Evaluation

To ensure reliable and accurate performance measurements, each simulation was executed 10 times under identical conditions, with the mean value computed to minimize the effect of outliers. The simulations were conducted using the BouncingBall.fmu model with two step sizes: 0.01 and 0.0001, as detailed in the tables below.

Test Environment

The experiments were performed on three different implementations:

  • Plain C Simulator: Executed within a WSL2 environment on a Windows 10 system with an Intel Core i7-10750H CPU.

  • MicroPython Unix Port: Also run within WSL2.

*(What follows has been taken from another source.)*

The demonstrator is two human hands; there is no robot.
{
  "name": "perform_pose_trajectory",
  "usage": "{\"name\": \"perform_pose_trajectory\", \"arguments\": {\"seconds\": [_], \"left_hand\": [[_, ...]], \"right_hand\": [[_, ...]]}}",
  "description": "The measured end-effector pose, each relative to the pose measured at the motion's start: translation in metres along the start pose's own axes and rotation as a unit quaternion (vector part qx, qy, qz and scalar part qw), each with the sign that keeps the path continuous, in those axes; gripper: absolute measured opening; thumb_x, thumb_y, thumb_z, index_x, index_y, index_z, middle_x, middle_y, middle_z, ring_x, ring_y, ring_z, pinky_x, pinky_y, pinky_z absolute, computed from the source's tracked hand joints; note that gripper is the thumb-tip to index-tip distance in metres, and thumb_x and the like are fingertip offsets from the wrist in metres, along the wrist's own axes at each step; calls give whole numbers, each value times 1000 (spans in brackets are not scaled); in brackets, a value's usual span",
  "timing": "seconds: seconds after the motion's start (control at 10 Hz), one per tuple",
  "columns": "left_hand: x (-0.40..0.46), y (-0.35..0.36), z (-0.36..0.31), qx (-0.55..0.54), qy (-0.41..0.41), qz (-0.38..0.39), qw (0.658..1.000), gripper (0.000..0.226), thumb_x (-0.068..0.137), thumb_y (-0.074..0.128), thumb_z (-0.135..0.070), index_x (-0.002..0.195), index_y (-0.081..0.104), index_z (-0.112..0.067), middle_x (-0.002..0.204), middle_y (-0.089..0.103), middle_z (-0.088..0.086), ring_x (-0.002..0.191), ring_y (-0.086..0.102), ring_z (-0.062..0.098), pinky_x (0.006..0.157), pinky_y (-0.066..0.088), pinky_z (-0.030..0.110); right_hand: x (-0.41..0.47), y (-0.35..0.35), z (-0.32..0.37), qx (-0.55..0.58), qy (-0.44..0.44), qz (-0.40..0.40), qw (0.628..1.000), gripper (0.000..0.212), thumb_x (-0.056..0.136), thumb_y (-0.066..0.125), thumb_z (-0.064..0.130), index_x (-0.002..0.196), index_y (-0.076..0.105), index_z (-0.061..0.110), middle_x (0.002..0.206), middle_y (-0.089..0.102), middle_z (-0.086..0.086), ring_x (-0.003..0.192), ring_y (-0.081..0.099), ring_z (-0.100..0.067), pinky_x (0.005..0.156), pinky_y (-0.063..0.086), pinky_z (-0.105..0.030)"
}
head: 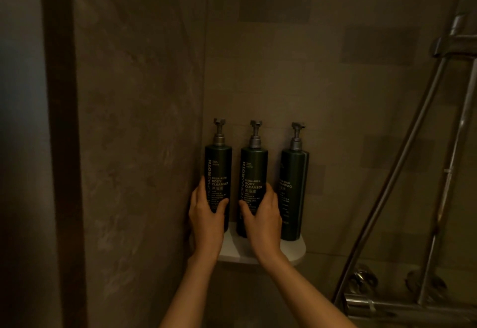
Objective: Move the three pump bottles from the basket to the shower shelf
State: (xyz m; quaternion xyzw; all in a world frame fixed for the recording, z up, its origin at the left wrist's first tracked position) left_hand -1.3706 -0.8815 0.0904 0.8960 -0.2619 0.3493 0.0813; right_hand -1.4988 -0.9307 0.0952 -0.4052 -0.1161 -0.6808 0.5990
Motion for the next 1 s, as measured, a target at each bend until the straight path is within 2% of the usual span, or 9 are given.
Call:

  • MicroPython ESP32: Executed directly on the embedded ESP32 hardware.

Performance Analysis

  • The Plain C simulator was the fastest, benefiting from low-level optimizations and minimal overhead. However, it has significantly higher memory usage since it stores all step results.

  • The MicroPython Unix port performed well on smaller simulations but failed to complete the larger simulation (step size = 0.0001) due to a well-known bug.

  • The MicroPython ESP32 implementation successfully completed both simulations with very low RAM usage, but is obviously slower due to CPU limitations.

Simulation Code

The following MicroPython script was used to measure execution time:

import ufmu as fmu
import time
import micropython

start_time = 0
end_time = 10
step_size = XX  # Replaced with 0.01 or 0.0001

start = time.ticks_ms()
simInstance = fmu.setup_simulation(start_time, end_time, step_size)
fmu.change_variable_value(simInstance, 'h', 20)

for i in simInstance:
    pass

print("Time taken: ", time.ticks_diff(time.ticks_ms(), start), "ms")
micropython.mem_info()

Results

Performance results are summarized in the tables below.

Performance with step_size = 0.01

Category

Plain C Simulator

MicroPython Unix

MicroPython ESP32

Time (ms)

1

2

139

Memory usage (KB)

1.632

355

21

Executable size (KB)

112

843

1.725
Performance with step_size = 0.0001. X means that the test couldn’t be conducted

Category

Plain C Simulator

MicroPython Unix

MicroPython ESP32

Time (ms)

1.005

X

141.309

Memory usage (KB)

64.032

X

46

Executable size (KB)

112

843

1.725

Conclusion

The results demonstrate that MicroPython provides a flexible, efficient, and easy-to use option to execute FMU simulation in embedded systems like ESP32.